Als bonus mocht hij ook nog even zitten achter de microfoon.


Op de terugweg naar huis wipten we alvast bij de kermis langs om te kijken voor welke attracties hij nu eigenlijk kaartjes had gekregen. In alle staten was ie, toen hij ontdekte dat hij wel 6x gratis in de botsauto's kon, in het doolhof, 4x in de Trip, 5x in de Deca Dance en dat hij ook de buurjongen nog blij kon maken met draaimolen- en buggykaartjes. Drie-en-dertig vrijkaartjes in totaal.


Drie bonnen voor een zak oliebollen zaten er ook tussen. We haalden het eerste zakje direct op, voor bij de koffie. Ik vermoed dat we de eerste klant waren van die dag. Hij moest er duidelijk van af. Hij bleef prikken met die vork en zo kwam het dat we met 16 oliebollen thuiskwamen. Lekker dat ze waren, mmmmm!
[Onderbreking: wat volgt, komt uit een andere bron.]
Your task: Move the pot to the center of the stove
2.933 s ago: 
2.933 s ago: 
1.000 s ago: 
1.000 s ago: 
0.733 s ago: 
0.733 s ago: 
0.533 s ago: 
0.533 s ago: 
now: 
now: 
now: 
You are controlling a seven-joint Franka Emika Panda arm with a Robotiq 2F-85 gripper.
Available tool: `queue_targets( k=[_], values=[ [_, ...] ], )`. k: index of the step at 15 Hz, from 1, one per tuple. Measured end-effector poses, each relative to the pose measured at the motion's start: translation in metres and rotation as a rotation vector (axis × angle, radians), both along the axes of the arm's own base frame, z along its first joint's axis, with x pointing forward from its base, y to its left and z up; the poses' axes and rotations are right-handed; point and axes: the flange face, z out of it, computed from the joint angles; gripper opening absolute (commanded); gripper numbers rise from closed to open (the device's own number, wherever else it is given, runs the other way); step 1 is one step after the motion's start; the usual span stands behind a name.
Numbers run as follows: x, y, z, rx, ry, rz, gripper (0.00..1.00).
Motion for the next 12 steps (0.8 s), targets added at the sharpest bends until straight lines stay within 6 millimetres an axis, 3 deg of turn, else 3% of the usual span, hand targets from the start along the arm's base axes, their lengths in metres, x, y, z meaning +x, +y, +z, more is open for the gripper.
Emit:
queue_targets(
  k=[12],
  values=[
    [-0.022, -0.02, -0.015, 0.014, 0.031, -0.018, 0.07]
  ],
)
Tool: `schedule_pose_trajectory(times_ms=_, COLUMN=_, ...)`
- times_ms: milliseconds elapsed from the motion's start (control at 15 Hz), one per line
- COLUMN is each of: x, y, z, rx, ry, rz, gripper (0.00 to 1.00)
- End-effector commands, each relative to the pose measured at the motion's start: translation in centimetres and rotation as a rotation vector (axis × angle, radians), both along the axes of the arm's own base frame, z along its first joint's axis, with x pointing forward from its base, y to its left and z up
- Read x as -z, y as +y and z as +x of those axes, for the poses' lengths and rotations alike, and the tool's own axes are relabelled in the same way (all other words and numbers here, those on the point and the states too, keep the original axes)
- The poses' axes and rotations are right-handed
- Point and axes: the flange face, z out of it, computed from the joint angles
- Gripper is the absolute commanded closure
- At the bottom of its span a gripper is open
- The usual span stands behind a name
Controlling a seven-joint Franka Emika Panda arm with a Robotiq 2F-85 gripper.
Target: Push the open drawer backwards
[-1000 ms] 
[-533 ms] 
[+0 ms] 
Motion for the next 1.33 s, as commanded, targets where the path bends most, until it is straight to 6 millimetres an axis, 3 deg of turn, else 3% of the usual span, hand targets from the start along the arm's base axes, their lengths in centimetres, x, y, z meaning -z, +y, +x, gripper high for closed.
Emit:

Een blij Mazzel-ventje. Dat is ie.

zaterdag 16 maart 2013

Februari gezien door Gio

Maart roert zijn staart.
Ook afgelopen week heeft het gesneeuwd. Gewoeid. En is het tot huilens toe koud geweest.
 
Het is half maart en het SNEEUWT. En ik hou van sneeuw hè - maar je kan ook overdrijven.
Ik ben ongelofelijk aan voorjaar toe. Maar ja. Wie niet?
 
Het is nog niet zo ver. Daarom nog maar even terugblikken. Op februari.
 
 
Daar gaan ze, hoppa de prullenbak in. Vanaf Barcelona hebben ze me door menig kilometer over de weg heen geholpen. Maandenlang gingen ze mee. Vele malen langer dan de voorgangers. Maar nu zijn ze echt op. Jammer.
 
 
Zomaar ineens. Grote hagelstenen. Het begin van nog veel meer winter-ellende.
 
 
Knutselwerkje van Jongste.
 
 
Elke dag stopt hij er eentje diep weg in zijn broekzak. Gekregen van Mariëlle. Ze praat met hem. Helpt hem. Luistert naar hem. Gelooft in hem. Goed spul, die muntjes.
 
 
Kijk dan, ontluikende lente in de achtertuin.
 
 
Eindelijk gevonden: de Cache van Zippo. Dicht bij huis en vanaf de zomer heeft hij ons bezig gehouden. Maar de aanhouder wint en dus vonden we hem. Toch nog.
 
 
Valentijnscakejes.


Deze dag rende ik mijn afstandsrecord. Een pokke-eind vind ik het. Voorlopig heb ik mijn grens wel weer gevonden.

 
Op school was er een afvalproject. Vandaag was de presentatie. Ik vond de lamp prachtig, gemaakt van bodems van plastik flesjes.
 
 
 
 
Zijn trots. Gaaf effect met minimale rommelspulletjes. Wall-E.
 
 
Met Mo deed ik een rondje Delft. Op onze inmiddels bijna vaste stek voor het raam, genoten we van de lunch.
 
 
's Avonds mocht ik ook nog met Jongste op stap. We zagen de waarschijnlijk beste seizoenswedstrijd van Sparta: 6-1.
 
 
Stoer, niet? Mijn startbewijs voor Rotterdam is binnen. Nog 4 weken vanaf nu.
 
 
Ik maakte een IJzerkoekjestaart. Het resultaat was om meerdere redenen niet wat ik ervan verwacht had. Was dat erg? Welnee. Hij was zo opgesnarft, dus er was toch wel iets goeds aan.
 
 
Twee babytjes. Twee cadeautjes.
 
 
Hij wilde er persé bij zijn. In de Broekpolder vonden we onze 200e cache.
We vierden het met..................taart, uiteraard.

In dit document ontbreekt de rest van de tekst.